Feature story

Community groups are reducing stigma in health-care settings in Asia

26 May 2017

Dy Sokha has a ready smile and calls out friendly greetings to doctors, nurses and patients as she walks through the bustling hallways of the Khmer Soviet Friendship Hospital in Phnom Penh, Cambodia. She is brightly dressed in a peach pink shirt and is a full-time counsellor with the ARV Users Association (AUA), a community-based organization providing services to people living with HIV.

“Sometimes at the beginning of a counselling session, the client won’t look at my face,” said Dy Sokha. “They put their face down; they scratch their fingernails. They are so shy. For these difficult cases, I must open up about myself.”

Dy Sokha was diagnosed with HIV about 20 years ago and began taking antiretroviral medicine in 2004. The HIV treatment improved her health significantly and now gives her the strength to lead a busy life as a counsellor.

“I have become a role model for my clients, as they can see I am successful and they understand that just because you have HIV, it does not mean you have to disappear from society,” she said.

AUA, which is active in seven hospitals in two provinces, is one of a few community-based HIV organizations in Cambodia whose staff work directly alongside health-care providers. While the organization provides a range of services, such as counselling on treatment adherence and HIV prevention, it places a particular focus on preventing stigma and discrimination in the hospitals in which it works.

Eighty-five per cent of AUA’s 40 staff members are people living with HIV and so they know first-hand how discrimination can lead to social isolation and negatively affect a person’s health and well-being. The group facilitates connections between clients and health-care providers and holds regular meetings with hospital staff to provide feedback.

“We coordinate with different stakeholders to meet and encourage communication between people living with HIV, service providers and civil society,” said Sienghorn Han, Executive Director of AUA.

In 2015, AUA was trained by Asia Catalyst to document human rights violations in health-care settings.
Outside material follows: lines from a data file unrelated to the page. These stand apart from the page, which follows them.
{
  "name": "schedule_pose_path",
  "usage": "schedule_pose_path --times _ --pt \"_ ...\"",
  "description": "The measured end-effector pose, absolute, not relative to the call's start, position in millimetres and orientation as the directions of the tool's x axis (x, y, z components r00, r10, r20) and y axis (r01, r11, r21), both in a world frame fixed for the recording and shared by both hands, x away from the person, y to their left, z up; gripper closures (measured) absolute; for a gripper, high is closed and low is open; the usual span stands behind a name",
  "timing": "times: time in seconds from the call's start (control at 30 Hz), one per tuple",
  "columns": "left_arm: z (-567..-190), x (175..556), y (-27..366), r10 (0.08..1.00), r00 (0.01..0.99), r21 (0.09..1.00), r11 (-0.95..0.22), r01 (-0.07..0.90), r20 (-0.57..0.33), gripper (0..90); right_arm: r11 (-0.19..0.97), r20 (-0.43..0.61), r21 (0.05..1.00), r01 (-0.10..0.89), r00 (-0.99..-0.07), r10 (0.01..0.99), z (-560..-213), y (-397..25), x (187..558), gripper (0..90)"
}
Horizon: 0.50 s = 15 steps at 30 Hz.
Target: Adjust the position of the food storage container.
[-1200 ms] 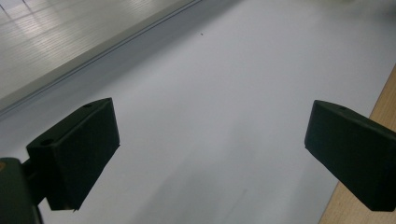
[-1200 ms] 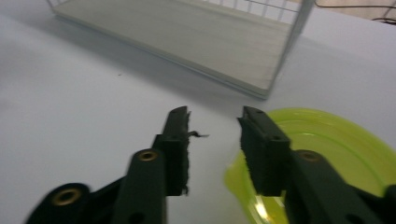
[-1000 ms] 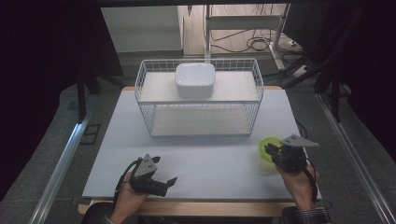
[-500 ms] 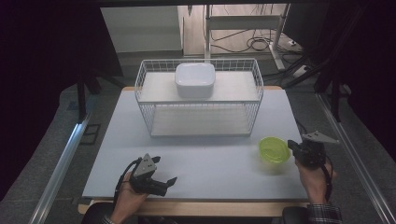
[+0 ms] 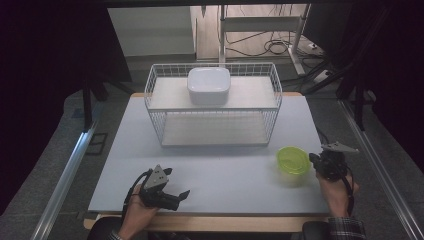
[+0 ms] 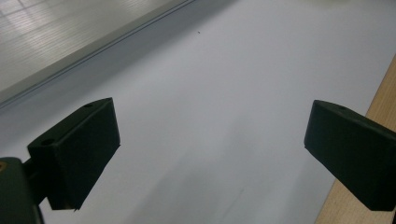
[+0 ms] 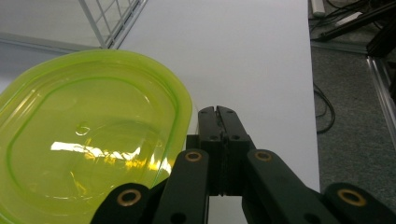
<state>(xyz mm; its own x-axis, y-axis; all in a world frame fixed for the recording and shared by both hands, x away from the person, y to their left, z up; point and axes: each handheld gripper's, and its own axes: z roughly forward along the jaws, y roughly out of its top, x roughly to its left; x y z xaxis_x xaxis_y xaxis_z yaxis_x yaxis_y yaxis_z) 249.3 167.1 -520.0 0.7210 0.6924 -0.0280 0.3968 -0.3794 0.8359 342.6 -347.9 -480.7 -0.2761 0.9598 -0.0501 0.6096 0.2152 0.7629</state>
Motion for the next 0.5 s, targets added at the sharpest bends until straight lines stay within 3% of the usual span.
schedule_pose_path --times 0.2,0.5 --pt "-520 250 167 0.692 0.722 0.834 -0.382 0.398 -0.028 3.2 0.206 -0.039 0.763 0.613 -0.275 0.961 -482 -341 342 89.5" --pt "-521 250 166 0.69 0.723 0.831 -0.387 0.4 -0.027 3.3 0.225 0.003 0.756 0.615 -0.346 0.938 -483 -308 339 89.4"
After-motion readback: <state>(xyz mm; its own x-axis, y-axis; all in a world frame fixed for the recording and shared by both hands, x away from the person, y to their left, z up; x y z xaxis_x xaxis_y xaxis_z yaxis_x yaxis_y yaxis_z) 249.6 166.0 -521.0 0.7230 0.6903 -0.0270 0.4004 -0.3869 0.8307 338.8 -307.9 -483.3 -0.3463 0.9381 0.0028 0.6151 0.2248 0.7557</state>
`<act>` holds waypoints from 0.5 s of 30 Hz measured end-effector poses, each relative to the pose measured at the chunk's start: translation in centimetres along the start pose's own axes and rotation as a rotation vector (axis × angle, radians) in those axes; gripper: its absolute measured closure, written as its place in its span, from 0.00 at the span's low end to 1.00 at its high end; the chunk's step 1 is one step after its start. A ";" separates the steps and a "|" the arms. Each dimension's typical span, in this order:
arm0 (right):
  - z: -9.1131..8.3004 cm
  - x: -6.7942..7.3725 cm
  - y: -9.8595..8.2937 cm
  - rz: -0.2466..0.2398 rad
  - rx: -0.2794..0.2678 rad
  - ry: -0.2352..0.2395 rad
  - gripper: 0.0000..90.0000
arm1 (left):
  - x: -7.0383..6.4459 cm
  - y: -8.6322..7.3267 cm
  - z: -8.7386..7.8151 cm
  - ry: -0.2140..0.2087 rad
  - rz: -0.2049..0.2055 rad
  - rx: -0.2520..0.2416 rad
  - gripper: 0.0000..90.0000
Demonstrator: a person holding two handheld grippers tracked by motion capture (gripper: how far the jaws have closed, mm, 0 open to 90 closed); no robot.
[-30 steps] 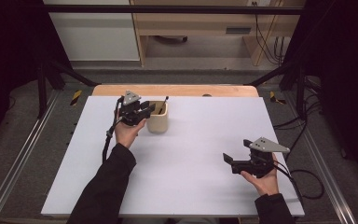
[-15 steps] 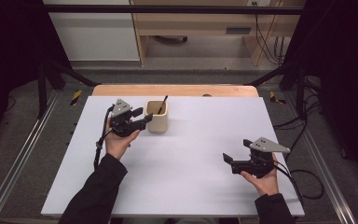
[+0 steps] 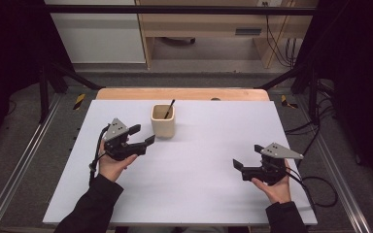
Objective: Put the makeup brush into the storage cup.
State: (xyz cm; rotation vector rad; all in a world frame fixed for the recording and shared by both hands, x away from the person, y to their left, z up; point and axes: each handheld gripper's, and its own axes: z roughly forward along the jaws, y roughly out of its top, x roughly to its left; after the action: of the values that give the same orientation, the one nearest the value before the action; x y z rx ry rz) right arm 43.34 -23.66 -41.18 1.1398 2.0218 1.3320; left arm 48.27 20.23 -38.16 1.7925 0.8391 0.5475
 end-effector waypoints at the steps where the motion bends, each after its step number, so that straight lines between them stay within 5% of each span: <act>1: 0.0 0.0 0.0 0.000 0.000 0.000 0.05 | 0.0 0.0 0.0 0.000 0.000 0.000 0.31; 7: 0.0 0.0 0.0 -0.002 0.002 0.001 0.05 | -0.3 -1.0 -1.3 -0.022 -0.005 0.003 0.25; 15: -0.2 0.0 0.0 0.001 -0.004 -0.001 0.05 | -0.1 -2.6 -2.5 0.000 0.008 0.028 0.12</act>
State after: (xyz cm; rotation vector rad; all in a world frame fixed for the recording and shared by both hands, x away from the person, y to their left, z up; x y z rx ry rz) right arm 43.23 -23.76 -41.10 1.1398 2.0173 1.3347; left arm 45.70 22.26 -39.71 1.8222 0.8432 0.5432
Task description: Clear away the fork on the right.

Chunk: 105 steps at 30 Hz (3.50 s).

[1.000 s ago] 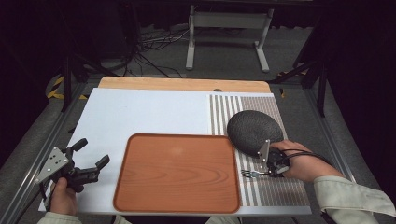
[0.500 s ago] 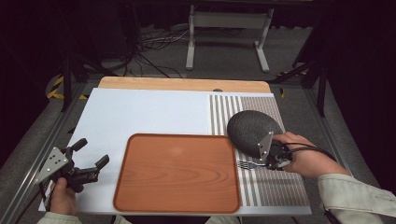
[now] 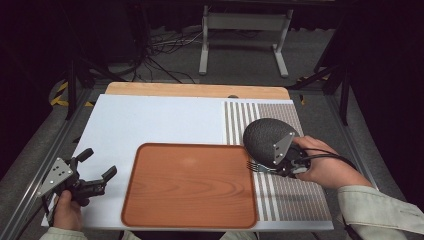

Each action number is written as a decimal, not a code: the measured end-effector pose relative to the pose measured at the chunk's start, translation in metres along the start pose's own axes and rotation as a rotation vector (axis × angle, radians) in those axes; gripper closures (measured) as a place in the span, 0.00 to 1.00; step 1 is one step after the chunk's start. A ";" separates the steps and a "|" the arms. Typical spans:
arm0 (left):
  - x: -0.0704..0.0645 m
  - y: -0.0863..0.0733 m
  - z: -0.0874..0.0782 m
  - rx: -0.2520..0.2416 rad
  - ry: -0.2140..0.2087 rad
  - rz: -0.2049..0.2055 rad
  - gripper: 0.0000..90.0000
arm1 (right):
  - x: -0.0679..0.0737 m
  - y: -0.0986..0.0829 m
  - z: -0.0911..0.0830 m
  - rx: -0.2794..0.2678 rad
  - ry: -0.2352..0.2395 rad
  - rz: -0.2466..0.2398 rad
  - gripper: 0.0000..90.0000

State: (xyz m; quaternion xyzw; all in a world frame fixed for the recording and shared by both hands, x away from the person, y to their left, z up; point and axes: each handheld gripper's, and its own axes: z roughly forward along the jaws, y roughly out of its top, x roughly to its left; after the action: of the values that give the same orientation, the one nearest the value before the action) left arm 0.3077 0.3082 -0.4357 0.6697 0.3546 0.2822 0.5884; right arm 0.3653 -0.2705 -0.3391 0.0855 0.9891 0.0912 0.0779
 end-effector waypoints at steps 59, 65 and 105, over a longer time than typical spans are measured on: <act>0.001 0.000 -0.001 0.000 -0.001 -0.005 0.00 | 0.021 0.084 0.011 -0.273 0.096 0.791 0.88; 0.001 0.000 0.000 -0.002 0.000 -0.006 0.00 | 0.022 0.094 0.022 -0.242 0.097 0.803 0.88; 0.002 0.001 -0.001 -0.008 -0.002 -0.006 0.00 | 0.024 0.115 0.086 -0.002 0.127 0.952 0.87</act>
State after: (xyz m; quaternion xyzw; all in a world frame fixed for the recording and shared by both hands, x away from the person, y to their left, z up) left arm 0.3080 0.3099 -0.4350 0.6665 0.3550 0.2813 0.5921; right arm 0.3744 -0.1405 -0.4038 0.5233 0.8426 0.1228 -0.0330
The cooperation was part of a study that Asia Catalyst conducted in four countries in Asia, which found discrimination evident in many areas, from denial of services and segregation to arbitrary additional fees for health services.

When AUA receives a discrimination case, it acts as a mediator, trying to find a solution that is acceptable to both health-care workers and clients.

“We keep good contact with all levels of the hospital,” said Dy Sokha. “The staff and I sit together—the doctor, the client and myself—to understand the problem in order to help the doctor do his or her best.”

AUA also holds counselling sessions with clients that aim to give them accurate information, as well as empower them to advocate for their rights and negotiate with health-care providers.

Bopha, who prefers to use a pseudonym and is living with HIV, found that AUA was especially helpful when she became pregnant in 2013. “AUA explained everything, especially how to take care of my pregnancy and how to disclose my HIV status to my doctor so that I could access antiretroviral medicines to prevent the transmission of HIV to my daughter,” she said.

Cambodian health officials acknowledge that AUA provides services that help busy health-care workers. Ngauv Bora, Deputy Chief, Technical Bureau of the National Centre for HIV/AIDS, Dermatology and STDs, said, “For clients, AUA staff are like friends and they trust them more than the hospital counsellors. AUA is helping to create an enabling environment.”

The organization is one of more than a dozen community groups that, along with health officials and international experts from 12 countries, participated in the first Asia Regional Consultation on Addressing HIV-Related Stigma and Discrimination in Healthcare, which took place on 25 and 26 May in Bangkok, Thailand.

The regional consultation provided a platform for countries to achieve tangible objectives, with technical assistance from partners. Community organizations were recognized as crucial partners in the drive to eliminate stigma and discrimination.

UNAIDS is working with countries to empower people living with, at risk of and affected by HIV to know their rights and to access justice and legal services to prevent and challenge violations of human rights.